### RECORD EXCERPTS
::::

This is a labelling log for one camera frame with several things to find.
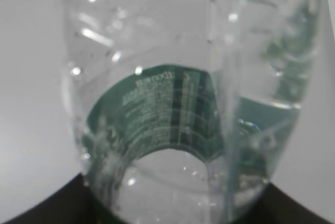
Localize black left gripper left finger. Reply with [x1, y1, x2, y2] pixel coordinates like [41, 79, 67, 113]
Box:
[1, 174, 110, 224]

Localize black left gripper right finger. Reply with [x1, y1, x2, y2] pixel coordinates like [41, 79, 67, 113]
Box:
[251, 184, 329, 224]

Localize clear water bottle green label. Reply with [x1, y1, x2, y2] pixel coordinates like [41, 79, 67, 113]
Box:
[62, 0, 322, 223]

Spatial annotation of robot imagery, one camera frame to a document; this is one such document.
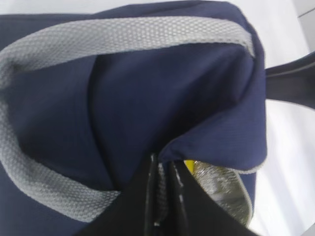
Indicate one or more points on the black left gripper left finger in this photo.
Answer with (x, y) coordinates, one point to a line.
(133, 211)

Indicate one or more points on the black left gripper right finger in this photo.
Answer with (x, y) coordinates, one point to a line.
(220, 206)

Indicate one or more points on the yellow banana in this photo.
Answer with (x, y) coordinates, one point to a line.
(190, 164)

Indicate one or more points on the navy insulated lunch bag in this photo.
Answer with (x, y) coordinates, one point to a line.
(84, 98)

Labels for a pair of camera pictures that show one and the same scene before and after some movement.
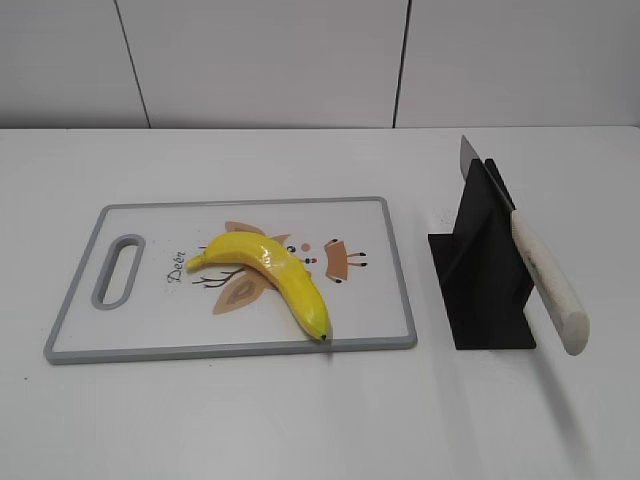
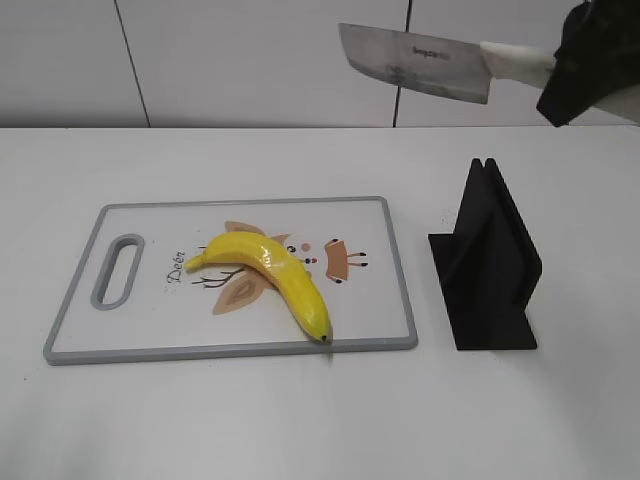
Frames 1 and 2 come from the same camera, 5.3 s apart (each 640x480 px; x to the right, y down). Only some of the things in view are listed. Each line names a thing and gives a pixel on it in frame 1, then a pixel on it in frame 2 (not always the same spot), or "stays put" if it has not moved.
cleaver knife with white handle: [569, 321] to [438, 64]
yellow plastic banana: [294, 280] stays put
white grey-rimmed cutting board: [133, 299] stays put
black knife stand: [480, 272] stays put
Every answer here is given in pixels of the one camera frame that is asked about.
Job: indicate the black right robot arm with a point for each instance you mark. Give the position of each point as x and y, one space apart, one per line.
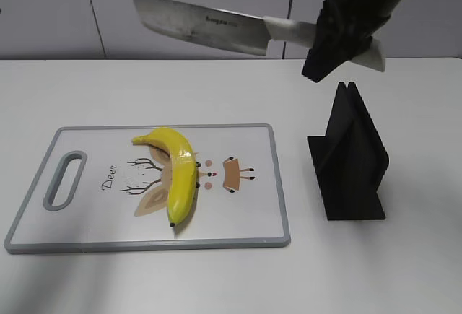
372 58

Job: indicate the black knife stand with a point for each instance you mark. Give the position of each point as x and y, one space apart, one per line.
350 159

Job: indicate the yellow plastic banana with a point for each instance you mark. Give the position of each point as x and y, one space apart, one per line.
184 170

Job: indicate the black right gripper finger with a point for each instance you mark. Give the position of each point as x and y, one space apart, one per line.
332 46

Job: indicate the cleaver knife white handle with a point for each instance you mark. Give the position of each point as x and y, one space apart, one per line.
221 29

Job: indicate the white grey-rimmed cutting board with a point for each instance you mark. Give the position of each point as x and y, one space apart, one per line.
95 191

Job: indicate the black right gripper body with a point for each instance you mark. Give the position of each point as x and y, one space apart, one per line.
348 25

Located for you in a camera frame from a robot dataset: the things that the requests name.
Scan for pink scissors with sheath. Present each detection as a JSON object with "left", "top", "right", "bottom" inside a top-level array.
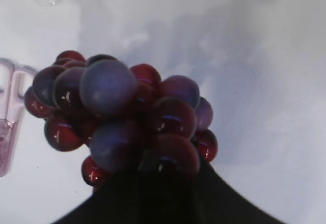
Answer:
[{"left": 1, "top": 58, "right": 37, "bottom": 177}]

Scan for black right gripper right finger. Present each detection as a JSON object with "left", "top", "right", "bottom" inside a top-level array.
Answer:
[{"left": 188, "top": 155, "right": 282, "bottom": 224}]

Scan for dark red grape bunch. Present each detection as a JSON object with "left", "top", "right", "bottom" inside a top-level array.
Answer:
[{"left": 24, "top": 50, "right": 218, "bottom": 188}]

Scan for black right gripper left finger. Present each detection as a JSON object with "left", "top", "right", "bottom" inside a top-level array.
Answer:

::::

With "frame" as the string to match, show every line of the entries above that has it.

### FINISHED TASK
This is a labelling log for one camera frame with several things to find.
Spatial annotation of robot imagery, one camera frame to a document; this is one such document.
Frames 1 and 2 come from the same camera, 5.3 s apart (each 640x480 px; x to the right, y down). Only some of the things in view are listed. Each line names a thing and gives a pixel on it in frame 1, then a pixel on it in frame 2 (not always the same spot), or "stays put" if it has not moved.
Every answer here is given in pixels of the one camera frame that is asked about.
Located for you in a camera frame from a robot dataset: the things that the requests name.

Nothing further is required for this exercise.